■ **Exercise details**: With the pictures omitted, print exactly the lines below, from the one containing "[side_rgb, -0.500s]" through the one containing "I'm trying to figure out if any black plate", and nothing else.

[Extracted data entries]
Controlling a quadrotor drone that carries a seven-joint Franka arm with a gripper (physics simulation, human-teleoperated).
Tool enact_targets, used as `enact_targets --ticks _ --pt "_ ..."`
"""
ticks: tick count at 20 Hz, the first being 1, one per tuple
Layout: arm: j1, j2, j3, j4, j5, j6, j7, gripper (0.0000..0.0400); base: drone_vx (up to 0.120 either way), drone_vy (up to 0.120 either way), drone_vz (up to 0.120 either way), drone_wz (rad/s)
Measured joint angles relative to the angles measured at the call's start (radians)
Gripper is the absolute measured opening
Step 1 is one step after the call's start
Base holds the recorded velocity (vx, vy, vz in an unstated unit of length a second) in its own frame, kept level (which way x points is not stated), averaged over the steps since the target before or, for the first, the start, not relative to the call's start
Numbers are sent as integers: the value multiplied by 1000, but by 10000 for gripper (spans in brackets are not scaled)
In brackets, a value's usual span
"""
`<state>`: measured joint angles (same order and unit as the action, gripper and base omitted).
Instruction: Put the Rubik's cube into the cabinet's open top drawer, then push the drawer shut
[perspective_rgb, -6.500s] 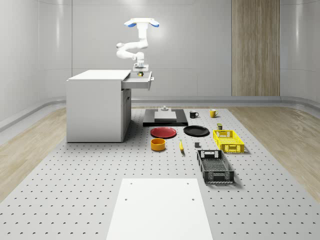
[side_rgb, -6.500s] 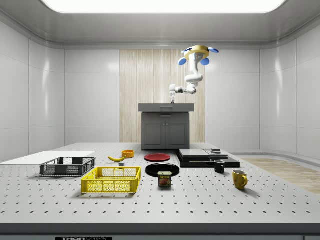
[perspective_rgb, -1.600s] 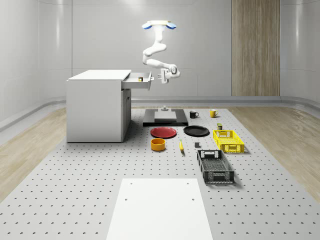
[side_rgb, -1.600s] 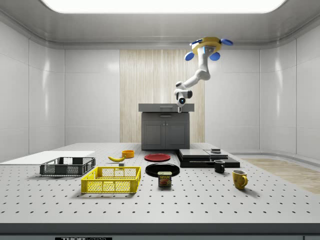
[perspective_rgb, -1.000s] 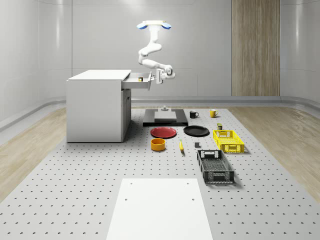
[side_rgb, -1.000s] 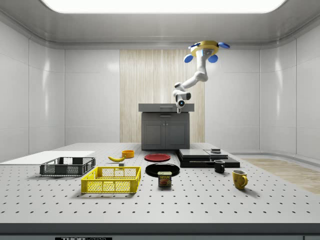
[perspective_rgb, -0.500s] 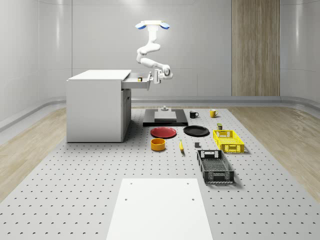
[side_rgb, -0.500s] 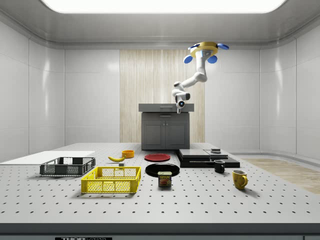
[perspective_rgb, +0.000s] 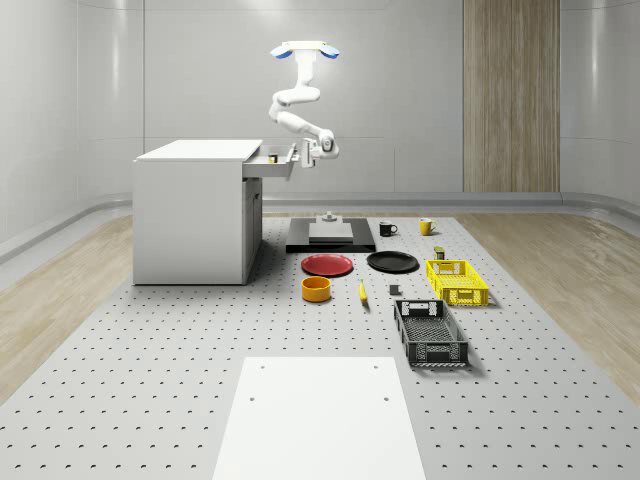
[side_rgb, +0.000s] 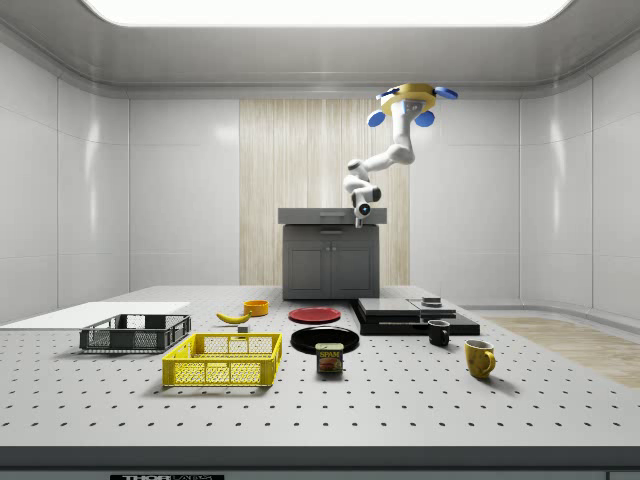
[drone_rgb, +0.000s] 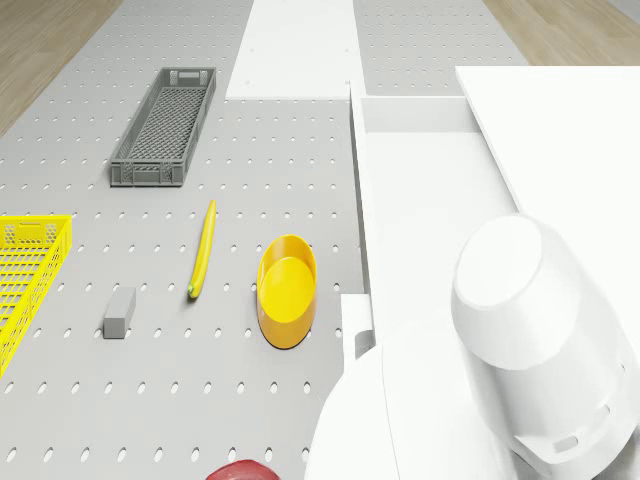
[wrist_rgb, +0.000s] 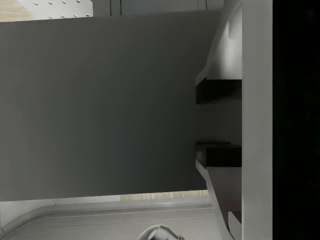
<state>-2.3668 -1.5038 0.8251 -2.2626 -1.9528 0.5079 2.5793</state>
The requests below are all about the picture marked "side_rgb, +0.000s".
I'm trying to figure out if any white cabinet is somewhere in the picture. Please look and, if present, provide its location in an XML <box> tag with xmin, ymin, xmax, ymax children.
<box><xmin>282</xmin><ymin>223</ymin><xmax>380</xmax><ymax>301</ymax></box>

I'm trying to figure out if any black stove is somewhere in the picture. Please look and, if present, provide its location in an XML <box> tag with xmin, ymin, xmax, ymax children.
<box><xmin>352</xmin><ymin>295</ymin><xmax>482</xmax><ymax>336</ymax></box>

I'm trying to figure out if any red plate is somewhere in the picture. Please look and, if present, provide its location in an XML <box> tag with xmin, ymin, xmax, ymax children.
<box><xmin>288</xmin><ymin>307</ymin><xmax>342</xmax><ymax>324</ymax></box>

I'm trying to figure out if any black plate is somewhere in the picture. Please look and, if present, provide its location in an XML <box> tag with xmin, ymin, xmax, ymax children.
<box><xmin>290</xmin><ymin>326</ymin><xmax>361</xmax><ymax>354</ymax></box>

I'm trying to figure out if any black mug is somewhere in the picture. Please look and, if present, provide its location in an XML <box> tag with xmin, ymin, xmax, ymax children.
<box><xmin>427</xmin><ymin>319</ymin><xmax>451</xmax><ymax>347</ymax></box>

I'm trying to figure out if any drone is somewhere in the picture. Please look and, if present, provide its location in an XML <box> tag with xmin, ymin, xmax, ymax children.
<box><xmin>367</xmin><ymin>83</ymin><xmax>459</xmax><ymax>129</ymax></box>

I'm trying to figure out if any flat-sided can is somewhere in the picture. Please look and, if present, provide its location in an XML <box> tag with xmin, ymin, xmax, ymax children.
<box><xmin>315</xmin><ymin>342</ymin><xmax>345</xmax><ymax>374</ymax></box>

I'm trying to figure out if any yellow mug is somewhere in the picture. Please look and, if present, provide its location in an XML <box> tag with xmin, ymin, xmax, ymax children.
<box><xmin>464</xmin><ymin>339</ymin><xmax>497</xmax><ymax>379</ymax></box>

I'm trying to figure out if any yellow basket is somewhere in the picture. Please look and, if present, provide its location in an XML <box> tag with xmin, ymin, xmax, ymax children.
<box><xmin>161</xmin><ymin>332</ymin><xmax>284</xmax><ymax>388</ymax></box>

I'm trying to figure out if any dark grey basket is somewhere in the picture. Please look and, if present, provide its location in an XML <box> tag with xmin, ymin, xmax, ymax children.
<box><xmin>79</xmin><ymin>313</ymin><xmax>193</xmax><ymax>354</ymax></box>

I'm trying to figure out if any white board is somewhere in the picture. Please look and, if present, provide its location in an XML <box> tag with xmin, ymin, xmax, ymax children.
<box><xmin>0</xmin><ymin>301</ymin><xmax>192</xmax><ymax>330</ymax></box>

■ **Written response**:
[side_rgb, -0.500s] 
[perspective_rgb, +0.000s] 
[side_rgb, +0.000s] 
[drone_rgb, +0.000s] 
[wrist_rgb, +0.000s] 
<state>-2.3668 -1.5038 0.8251 -2.2626 -1.9528 0.5079 2.5793</state>
The requests below are all about the picture marked "side_rgb, +0.000s".
I'm trying to figure out if any white cabinet is somewhere in the picture. Please look and, if present, provide its location in an XML <box> tag with xmin, ymin, xmax, ymax children.
<box><xmin>282</xmin><ymin>223</ymin><xmax>380</xmax><ymax>301</ymax></box>

I'm trying to figure out if any black stove is somewhere in the picture. Please look and, if present, provide its location in an XML <box> tag with xmin, ymin, xmax, ymax children.
<box><xmin>352</xmin><ymin>295</ymin><xmax>482</xmax><ymax>336</ymax></box>

I'm trying to figure out if any red plate is somewhere in the picture. Please look and, if present, provide its location in an XML <box> tag with xmin, ymin, xmax, ymax children.
<box><xmin>288</xmin><ymin>307</ymin><xmax>342</xmax><ymax>324</ymax></box>

I'm trying to figure out if any black plate is somewhere in the picture. Please look and, if present, provide its location in an XML <box> tag with xmin, ymin, xmax, ymax children.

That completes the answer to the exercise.